Tee shots crushed and Tim, Mark, Chris, and I head out to play the match of my golfing career. These fellas are long. Real long. With everything they take out of the bag. It’s a battle. Mark starts off just a tad slow, but Tim tells me to get him a Coors Light. He failed to mention it was the equivalent of Michael’s Secret Stuff. One sip: Bombs. Tim hits the best 6-iron I’ve ever seen in my life. EVER. And he does it over and over again. But somehow my strokes keep tying or winning. I’m not even really paying attention, I’m just in awe of their games and the beauty that surrounds us. These guys are the whole reason we are all here. And for some reason they give off the vibe that they are lucky to be able to spend this time with us. That’s the type of periodical this is. These guys love golf and love golfers that love golf. I found that out on my way to an absolutely crazy 89. Yeah, they weren’t thrilled about losing, but I’ve never been congratulated more and been told anyone was proud of me for how I played golf than by these two gentlemen after our round until the moment we parted ways later that night. And I can tell you right now, they meant it. It was an amazing day. With amazing people. At an amazing place.

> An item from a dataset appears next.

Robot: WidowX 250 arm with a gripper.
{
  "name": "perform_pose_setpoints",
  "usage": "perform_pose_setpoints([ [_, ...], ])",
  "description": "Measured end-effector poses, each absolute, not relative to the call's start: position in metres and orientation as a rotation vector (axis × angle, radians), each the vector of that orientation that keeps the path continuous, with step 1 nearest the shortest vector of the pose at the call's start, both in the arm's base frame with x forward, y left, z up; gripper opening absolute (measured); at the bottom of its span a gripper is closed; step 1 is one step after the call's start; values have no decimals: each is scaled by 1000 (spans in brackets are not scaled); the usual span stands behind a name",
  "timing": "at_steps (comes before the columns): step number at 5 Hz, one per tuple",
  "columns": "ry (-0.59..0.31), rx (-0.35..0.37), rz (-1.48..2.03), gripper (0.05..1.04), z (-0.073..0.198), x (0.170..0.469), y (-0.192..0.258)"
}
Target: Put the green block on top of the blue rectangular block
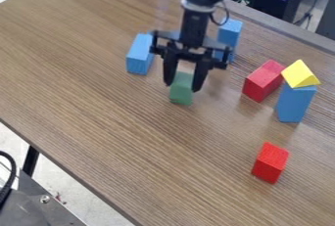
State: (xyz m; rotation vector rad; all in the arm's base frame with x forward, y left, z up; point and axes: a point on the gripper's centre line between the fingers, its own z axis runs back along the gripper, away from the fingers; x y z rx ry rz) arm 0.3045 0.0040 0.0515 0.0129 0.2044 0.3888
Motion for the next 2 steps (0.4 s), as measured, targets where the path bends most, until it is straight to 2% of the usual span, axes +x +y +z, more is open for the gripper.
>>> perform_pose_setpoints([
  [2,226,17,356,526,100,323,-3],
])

As I’m writing this, I am lying on my couch at home, holding my daughter, watching The Match and all I want to do is tell all these guys that work so hard at The Golfer’s Journal, thank you from the bottom of my heart. Thank you for showing me that golf is really a game that is for anybody at any age. And that even a middle-aged man can still get excited about summer camp.